[Exercise]
Return each of the entries below precisely, with no pictures in the result.

[Given information]

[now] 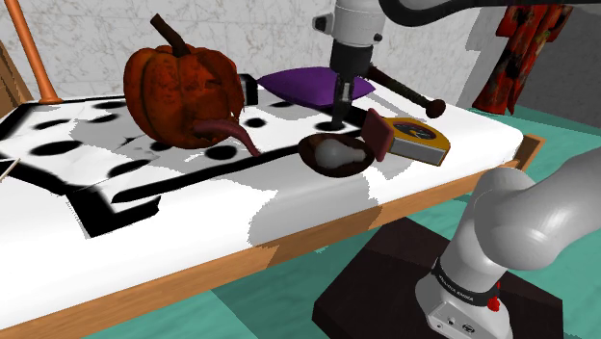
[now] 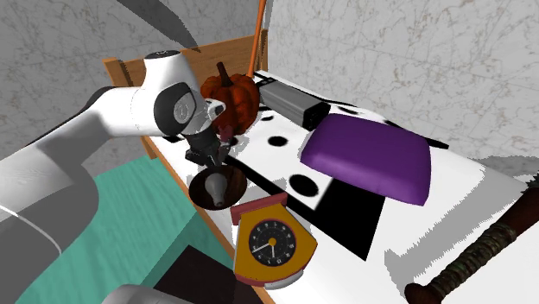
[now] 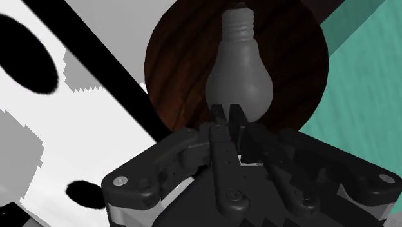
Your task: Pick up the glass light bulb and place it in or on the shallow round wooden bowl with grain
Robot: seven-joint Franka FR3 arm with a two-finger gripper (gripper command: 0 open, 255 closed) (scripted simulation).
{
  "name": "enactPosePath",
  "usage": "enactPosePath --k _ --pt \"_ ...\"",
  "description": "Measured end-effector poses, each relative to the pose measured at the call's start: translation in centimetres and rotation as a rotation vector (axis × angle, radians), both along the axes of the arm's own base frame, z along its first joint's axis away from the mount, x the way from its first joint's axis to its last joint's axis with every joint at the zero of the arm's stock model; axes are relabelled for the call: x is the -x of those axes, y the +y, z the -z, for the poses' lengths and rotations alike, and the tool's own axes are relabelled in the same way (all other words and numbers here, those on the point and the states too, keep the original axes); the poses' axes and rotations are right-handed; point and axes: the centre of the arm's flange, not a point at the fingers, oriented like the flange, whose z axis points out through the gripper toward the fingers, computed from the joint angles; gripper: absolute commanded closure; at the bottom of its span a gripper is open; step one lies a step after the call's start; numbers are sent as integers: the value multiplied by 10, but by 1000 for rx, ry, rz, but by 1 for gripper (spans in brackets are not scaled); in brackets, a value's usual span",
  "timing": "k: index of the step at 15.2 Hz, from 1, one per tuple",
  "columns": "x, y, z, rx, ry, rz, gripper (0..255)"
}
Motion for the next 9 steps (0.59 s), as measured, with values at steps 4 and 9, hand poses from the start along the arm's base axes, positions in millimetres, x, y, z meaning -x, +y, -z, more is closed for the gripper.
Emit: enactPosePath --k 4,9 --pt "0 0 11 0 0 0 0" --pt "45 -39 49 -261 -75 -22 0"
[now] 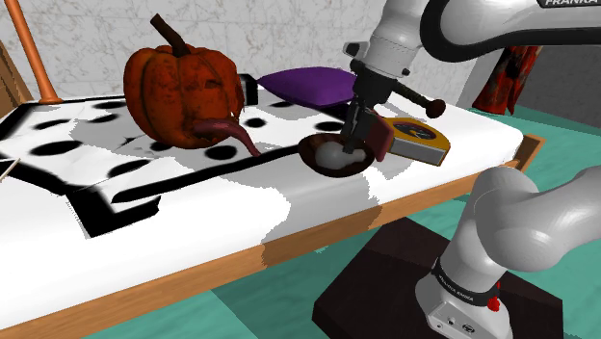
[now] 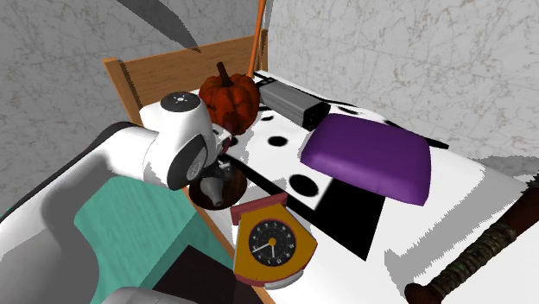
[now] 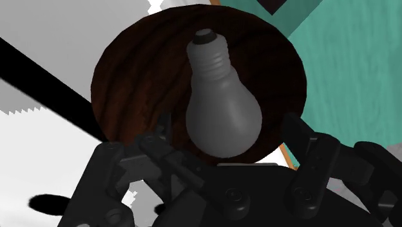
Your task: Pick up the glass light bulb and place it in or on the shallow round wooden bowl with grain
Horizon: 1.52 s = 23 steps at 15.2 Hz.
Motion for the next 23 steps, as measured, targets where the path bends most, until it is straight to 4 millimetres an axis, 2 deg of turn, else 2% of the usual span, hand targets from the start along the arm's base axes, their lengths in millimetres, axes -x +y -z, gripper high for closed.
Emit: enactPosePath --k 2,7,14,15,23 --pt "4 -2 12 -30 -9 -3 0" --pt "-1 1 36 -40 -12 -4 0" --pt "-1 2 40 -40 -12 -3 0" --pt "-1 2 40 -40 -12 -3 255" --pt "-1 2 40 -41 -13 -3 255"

[Response to the exercise]
[now] 
[now] 
[now] 
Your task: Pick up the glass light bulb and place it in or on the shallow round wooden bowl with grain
Robot: seven-joint Franka FR3 arm with a two-finger gripper (gripper command: 0 open, 255 closed) (scripted simulation).
{
  "name": "enactPosePath",
  "usage": "enactPosePath --k _ --pt \"_ ...\"",
  "description": "Measured end-effector poses, each relative to the pose measured at the call's start: translation in centimetres and rotation as a rotation vector (axis × angle, radians), both along the axes of the arm's own base frame, z along its first joint's axis away from the mount, x the way from its first joint's axis to its last joint's axis with every joint at the zero of the arm's stock model; axes are relabelled for the call: x is the -x of those axes, y the +y, z the -z, for the poses' lengths and rotations alike, and the tool's own axes are relabelled in the same way (all other words and numbers here, those on the point and the states too, keep the original axes); the poses' axes and rotations are right-handed; point and axes: the centre of the arm's flange, not a point at the fingers, oriented like the flange, whose z axis points out through the gripper toward the fingers, computed from the joint angles; gripper: absolute commanded closure; at the bottom of its span a gripper is open; step one lies a step after the call's start; numbers are sent as integers: the value multiplied by 10, but by 1000 for rx, ry, rz, but by 1 for gripper (spans in brackets are not scaled); in brackets, a value's usual span",
  "timing": "k: index of the step at 15.2 Hz, from 1, one per tuple",
  "columns": "x, y, z, rx, ry, rz, gripper (0..255)"
}
Motion for the next 9 steps (0.59 s), as measured, with values at steps 4 and 9, hand poses from the start along the arm's base axes, positions in millimetres, x, y, z meaning -x, +y, -z, more is closed for the gripper.
Emit: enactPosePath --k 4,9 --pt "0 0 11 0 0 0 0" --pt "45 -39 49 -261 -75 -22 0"
[now] 
[now] 
[now] 
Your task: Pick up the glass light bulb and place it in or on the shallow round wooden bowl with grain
Horizon: 1.52 s = 23 steps at 15.2 Hz.
Motion for the next 23 steps, as measured, targets where the path bends most, until it is straight to 4 millimetres an axis, 2 deg of turn, else 2% of the usual span, hand targets from the start along the arm's base axes, their lengths in millimetres, axes -x +y -z, gripper high for closed.
Emit: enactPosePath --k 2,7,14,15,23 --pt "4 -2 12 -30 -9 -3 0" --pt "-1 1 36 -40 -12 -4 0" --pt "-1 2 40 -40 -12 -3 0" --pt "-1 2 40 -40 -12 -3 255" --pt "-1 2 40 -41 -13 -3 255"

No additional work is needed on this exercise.